El primer paso es detectar si uno se encuentra en ese estado, para buscar un cambio y alejar las limitaciones que no están impidiendo crecer. A continuación le mostramos claves para animarse a salir de la zona de confort y empezar a crear y a aprender:

El tiempo es oro

Debemos aprovechar el tiempo porque en un cerrar de ojos puede pasar muy rápido. Tenemos que determinar qué es productivo y que merece nuestra inversión del tiempo, esto no quiere decir que no podemos tener un momento de descanso para ver Netflix o escuchar música, sino que es importante que se lleve un equilibrio de las actividades del día, para que existan momentos de ocio y otros de crecimiento.

Afrontar los miedos

A veces no nos damos cuenta que los miedos pueden ser oportunidades de aprendizaje y crecimiento. Hay muchos que son justificables, sin embargo hay otros que no se afrontan por miedo a perseguir los sueños. Cuando se logran superar los miedos para hacer realidad una idea, proyecto o sueño, la satisfacción es enorme. No olvidemos que no hacer el intento es peor que fracasar, el aprendizaje va de la mano con el fracaso, ya que es una de las principales maneras de aprender para triunfar después.

Buscar desafíos

Atreverse a experimentar algo nuevo es la base para salir de la zona de confort. Es recomendable no quedarse en la rutina, para conocer nuevas oportunidades, crecer, aprender y crear. La rutina nos puede llegar a aburrir y desmotivar, sin embargo, cada uno es dueño de su vida y responsable de querer hacerlo o no aburrida.

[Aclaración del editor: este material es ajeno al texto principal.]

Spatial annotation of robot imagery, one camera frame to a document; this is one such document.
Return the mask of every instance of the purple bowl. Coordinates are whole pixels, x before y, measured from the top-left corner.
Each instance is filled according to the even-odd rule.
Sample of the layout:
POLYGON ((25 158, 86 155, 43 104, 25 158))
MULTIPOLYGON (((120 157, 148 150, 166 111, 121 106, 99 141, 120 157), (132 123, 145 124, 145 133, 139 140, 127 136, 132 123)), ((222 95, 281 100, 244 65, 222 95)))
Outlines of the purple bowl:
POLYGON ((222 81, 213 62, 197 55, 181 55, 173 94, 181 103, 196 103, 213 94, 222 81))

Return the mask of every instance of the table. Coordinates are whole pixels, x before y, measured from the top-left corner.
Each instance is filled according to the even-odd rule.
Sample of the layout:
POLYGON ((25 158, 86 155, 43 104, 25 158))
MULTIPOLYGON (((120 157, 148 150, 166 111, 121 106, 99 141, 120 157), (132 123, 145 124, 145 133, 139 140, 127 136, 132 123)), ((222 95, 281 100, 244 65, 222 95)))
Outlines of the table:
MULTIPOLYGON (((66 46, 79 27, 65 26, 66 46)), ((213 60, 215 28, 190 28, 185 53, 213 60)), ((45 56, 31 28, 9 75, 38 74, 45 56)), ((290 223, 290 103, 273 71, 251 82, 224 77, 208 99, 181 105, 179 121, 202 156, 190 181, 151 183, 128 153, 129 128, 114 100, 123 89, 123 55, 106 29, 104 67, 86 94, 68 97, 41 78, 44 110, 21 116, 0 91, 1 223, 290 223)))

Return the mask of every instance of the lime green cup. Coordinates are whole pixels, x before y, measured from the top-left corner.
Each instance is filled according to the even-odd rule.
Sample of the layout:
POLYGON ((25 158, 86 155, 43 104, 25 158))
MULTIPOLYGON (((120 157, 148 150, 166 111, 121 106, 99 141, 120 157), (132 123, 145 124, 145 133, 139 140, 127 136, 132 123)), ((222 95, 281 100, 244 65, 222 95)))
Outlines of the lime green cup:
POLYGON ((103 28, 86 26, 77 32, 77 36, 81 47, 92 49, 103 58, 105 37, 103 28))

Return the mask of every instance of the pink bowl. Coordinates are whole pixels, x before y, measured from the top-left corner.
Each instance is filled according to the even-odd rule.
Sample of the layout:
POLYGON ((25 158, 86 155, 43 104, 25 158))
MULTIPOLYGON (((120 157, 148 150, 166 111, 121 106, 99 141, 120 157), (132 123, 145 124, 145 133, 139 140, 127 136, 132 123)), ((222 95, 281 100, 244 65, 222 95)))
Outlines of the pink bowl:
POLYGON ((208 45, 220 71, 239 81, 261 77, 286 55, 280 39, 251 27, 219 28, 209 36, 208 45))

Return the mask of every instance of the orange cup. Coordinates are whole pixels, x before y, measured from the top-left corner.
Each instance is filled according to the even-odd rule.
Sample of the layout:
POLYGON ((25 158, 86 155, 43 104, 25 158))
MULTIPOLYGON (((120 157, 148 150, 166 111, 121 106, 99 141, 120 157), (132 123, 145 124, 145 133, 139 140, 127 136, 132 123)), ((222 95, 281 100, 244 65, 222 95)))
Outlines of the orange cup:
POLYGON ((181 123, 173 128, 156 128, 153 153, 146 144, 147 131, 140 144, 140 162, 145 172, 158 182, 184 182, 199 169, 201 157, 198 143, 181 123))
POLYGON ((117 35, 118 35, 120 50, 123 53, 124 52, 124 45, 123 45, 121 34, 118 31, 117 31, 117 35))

Modificar pequeños hábitos

Salirse de la zona de confort no necesariamente tiene que ocurrir de un día a otro, podemos iniciar cambiando pequeños hábitos, para cambiarlos por otros que incluyan la participación de cinco sentidos e imaginación, como probar nuevos platos de otras culturas, conocer gente nueva o emprender un viaje a un lugar desconocido.

Confiar en uno

Es fundamental tener confianza en quién es uno, lo que queremos y nuestras capacidades. Tener metas y sueños es importante para el desarrollo emocional, intelectual y físico de una persona, por lo que no debemos dejar de escuchar nuestro corazón por falta de confianza en uno, como ya se dijo, una persona fracasada es la que no hace el intento.